# Clustering Individual Household Electric Power Consumption and Future Consumption Regression Analysis.

Our group proposes to use the Individual household electric power consumption data set to look for power consumption trends over time. We plan on clustering the data using descriptive methods to discover patterns and trends. Applying predictive methods such as regression we plan to predict future power consumption.

Dataset: https://archive.ics.uci.edu/ml/machine-learning-databases/00235/household_power_consumption.zip

In [None]:
import numpy as np
import pandas as pd
import scipy.sparse as sp
import matplotlib.pyplot as plt
import math
from datetime import datetime
from numpy.linalg import norm
from collections import Counter, defaultdict
from scipy.sparse import csr_matrix
from scipy.spatial.distance import euclidean
from scipy.spatial.distance import cityblock
from sklearn.cluster import KMeans, DBSCAN, OPTICS
from sklearn.decomposition import PCA
from sklearn.model_selection import train_test_split

# Preprocessing

## Process and clean the data
Process the data by reading each line, removing the column header information and stripping the semicolon seperators. Then convert the date and time stamps to numeric values and merge the two to have a dataset with all numeric values.

In [None]:
def time_to_ratio(time_stamp):
    time = datetime.strptime(time_stamp, '%d/%m/%Y %H:%M:%S')
    start = datetime(year=time.year, month=1, day=1)
    end = datetime(year=time.year+1, month=1, day=1)
    return (time - start).total_seconds()/(end - start).total_seconds()

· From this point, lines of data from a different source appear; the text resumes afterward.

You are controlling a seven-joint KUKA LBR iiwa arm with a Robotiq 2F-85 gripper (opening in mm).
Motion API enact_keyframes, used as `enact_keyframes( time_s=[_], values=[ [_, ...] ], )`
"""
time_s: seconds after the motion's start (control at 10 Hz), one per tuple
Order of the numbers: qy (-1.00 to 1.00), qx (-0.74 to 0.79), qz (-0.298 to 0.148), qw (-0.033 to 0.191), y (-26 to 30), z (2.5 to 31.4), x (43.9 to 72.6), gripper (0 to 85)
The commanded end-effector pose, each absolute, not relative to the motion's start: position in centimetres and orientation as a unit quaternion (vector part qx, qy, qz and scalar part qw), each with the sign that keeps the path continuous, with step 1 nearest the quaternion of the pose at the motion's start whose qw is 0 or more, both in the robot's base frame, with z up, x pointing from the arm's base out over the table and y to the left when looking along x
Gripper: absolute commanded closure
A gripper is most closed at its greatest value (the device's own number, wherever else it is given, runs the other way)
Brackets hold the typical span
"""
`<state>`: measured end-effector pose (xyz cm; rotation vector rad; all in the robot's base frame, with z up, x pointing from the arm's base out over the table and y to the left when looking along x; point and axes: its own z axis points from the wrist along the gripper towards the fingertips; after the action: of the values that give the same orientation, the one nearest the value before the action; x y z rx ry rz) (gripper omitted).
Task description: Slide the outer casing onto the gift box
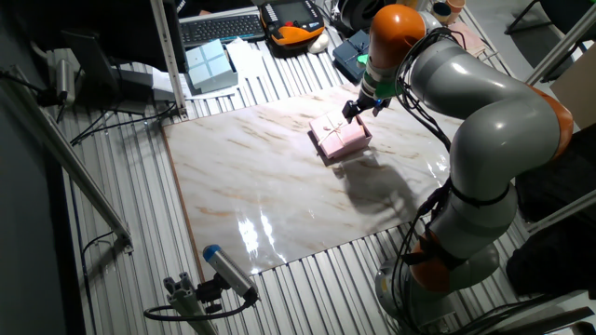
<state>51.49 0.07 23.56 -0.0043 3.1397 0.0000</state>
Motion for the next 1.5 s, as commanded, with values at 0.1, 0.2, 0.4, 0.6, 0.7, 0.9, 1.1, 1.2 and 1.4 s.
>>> enact_keyframes(
  time_s=[0.1, 0.2, 0.4, 0.6, 0.7, 0.9, 1.1, 1.2, 1.4],
  values=[
    [0.993, -0.039, -0.014, -0.107, 0.08, 23.58, 51.49, 85.0],
    [0.993, -0.039, -0.014, -0.107, 0.08, 23.58, 51.49, 85.0],
    [0.993, -0.039, -0.014, -0.107, 0.09, 23.58, 51.49, 85.0],
    [0.994, -0.037, -0.014, -0.105, 0.09, 23.58, 51.47, 85.0],
    [0.994, -0.036, -0.012, -0.101, 0.06, 23.58, 51.40, 85.0],
    [0.995, -0.020, -0.011, -0.099, 0.07, 23.58, 51.41, 85.0],
    [0.995, -0.022, -0.012, -0.098, 0.08, 23.58, 51.40, 85.0],
    [0.995, -0.022, -0.012, -0.097, 0.09, 23.57, 51.40, 85.0],
    [0.996, -0.010, -0.011, -0.093, 0.10, 23.56, 51.37, 85.0]
  ],
)
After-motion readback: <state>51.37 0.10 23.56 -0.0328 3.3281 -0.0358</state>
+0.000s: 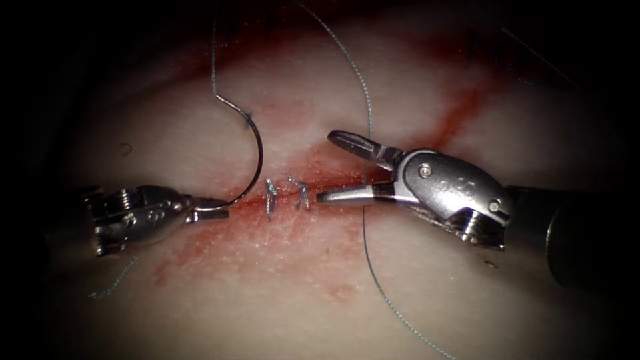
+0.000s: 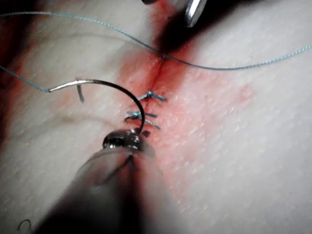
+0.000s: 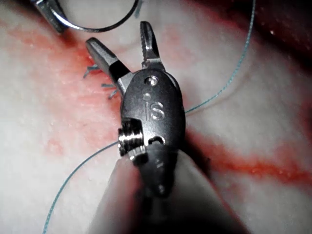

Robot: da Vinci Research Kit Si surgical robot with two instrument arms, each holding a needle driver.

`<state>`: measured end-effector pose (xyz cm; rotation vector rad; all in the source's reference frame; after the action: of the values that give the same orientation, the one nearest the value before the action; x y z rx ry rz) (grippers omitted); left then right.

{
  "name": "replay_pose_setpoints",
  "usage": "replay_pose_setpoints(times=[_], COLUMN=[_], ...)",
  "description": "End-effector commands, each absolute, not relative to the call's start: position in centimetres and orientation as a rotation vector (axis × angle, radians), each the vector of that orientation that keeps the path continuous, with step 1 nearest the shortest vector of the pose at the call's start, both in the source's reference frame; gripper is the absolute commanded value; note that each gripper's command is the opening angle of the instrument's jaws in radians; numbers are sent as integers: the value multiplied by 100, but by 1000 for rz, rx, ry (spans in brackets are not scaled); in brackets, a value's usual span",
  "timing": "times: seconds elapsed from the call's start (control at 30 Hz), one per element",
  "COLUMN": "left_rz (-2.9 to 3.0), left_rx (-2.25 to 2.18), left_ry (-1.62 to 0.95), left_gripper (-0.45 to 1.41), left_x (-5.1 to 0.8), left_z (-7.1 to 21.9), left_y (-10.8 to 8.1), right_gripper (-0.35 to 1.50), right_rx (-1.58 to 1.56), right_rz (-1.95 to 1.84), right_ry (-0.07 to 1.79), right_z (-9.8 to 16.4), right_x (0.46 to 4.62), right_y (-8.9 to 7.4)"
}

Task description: Wound Closure

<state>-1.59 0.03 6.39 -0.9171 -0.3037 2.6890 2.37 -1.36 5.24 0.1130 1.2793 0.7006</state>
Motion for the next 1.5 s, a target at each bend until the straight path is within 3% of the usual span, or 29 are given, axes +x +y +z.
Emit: replay_pose_setpoints(times=[0.03, 0.3, 0.8, 1.27, 1.5], left_rz=[2689, 2561, 2073, 2333, 2395], left_rx=[-913, -909, -967, -720, -699], left_ry=[-299, -369, -989, -778, -664], left_gripper=[-45, -45, -45, -45, -45], left_x=[-166, -135, -71, 41, 44], left_z=[646, 644, 727, 710, 673], left_y=[1, 3, -30, -19, 0], right_gripper=[93, 91, 91, 91, 96], right_rx=[107, 88, 86, 92, 96], right_rz=[741, 788, 787, 781, 780], right_ry=[1265, 1241, 1242, 1246, 1248], right_z=[530, 531, 532, 531, 532], right_x=[248, 244, 245, 246, 244], right_y=[-138, -136, -137, -139, -137])
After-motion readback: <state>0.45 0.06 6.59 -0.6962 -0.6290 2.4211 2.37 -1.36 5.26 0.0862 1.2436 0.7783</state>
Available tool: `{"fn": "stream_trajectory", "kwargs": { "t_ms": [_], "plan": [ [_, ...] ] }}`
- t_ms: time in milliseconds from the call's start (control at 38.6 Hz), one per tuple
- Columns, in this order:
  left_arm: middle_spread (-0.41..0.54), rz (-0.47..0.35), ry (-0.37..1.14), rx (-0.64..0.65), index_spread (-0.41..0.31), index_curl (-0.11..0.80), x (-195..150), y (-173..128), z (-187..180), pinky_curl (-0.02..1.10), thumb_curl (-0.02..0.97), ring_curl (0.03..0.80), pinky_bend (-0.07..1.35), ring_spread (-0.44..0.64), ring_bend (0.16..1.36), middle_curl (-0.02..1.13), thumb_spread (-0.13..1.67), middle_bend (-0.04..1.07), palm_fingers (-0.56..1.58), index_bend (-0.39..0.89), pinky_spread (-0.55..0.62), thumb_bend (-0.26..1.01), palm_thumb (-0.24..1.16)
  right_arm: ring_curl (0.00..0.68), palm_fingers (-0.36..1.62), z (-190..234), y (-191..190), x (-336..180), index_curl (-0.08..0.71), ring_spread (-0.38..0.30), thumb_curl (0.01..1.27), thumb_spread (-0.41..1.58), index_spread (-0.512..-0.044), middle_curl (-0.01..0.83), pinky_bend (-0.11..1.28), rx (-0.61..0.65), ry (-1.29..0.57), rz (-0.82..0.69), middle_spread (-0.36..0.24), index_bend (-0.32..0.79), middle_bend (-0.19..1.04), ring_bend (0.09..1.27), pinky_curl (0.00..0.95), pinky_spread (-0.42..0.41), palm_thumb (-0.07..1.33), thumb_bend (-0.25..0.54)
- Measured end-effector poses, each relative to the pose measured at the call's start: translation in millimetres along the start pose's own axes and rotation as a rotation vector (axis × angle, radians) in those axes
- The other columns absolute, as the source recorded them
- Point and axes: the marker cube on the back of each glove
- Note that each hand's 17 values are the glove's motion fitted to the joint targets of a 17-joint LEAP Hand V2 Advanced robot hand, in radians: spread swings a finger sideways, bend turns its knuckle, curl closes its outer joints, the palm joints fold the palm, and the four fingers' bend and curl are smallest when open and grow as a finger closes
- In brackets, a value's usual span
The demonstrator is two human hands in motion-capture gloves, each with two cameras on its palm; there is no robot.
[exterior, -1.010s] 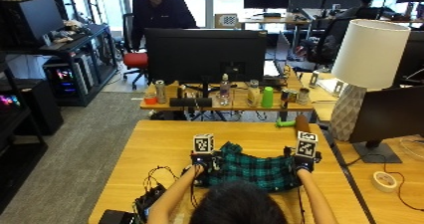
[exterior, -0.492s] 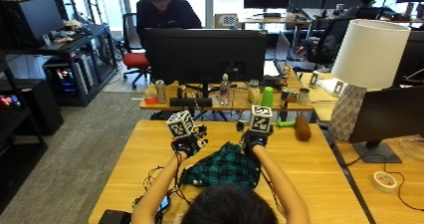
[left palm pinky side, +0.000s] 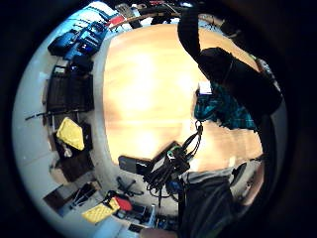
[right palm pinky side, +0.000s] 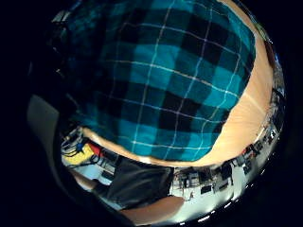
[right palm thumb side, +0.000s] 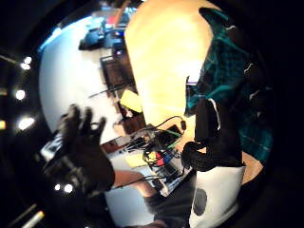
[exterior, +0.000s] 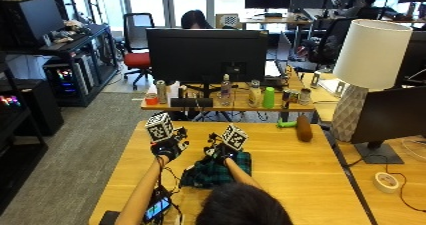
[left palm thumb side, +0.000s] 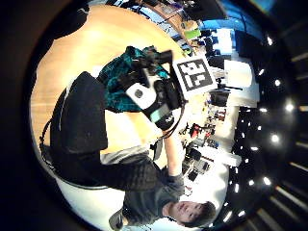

def minutes_from_start(time_stamp, start_stamp):
    time = datetime.strptime(time_stamp, '%d/%m/%Y %H:%M:%S')
    start = datetime.strptime(start_stamp, '%d/%m/%Y %H:%M:%S')
    return (time - start).total_seconds()/60.0

def get_cluster_number(labels):
    return len(set(labels)) - (1 if -1 in labels else 0)

In [None]:
# read data from text document
with open('household_power_consumption.txt', 'r', encoding='utf-8') as f:
    lines = [line.rstrip('\n') for line in f]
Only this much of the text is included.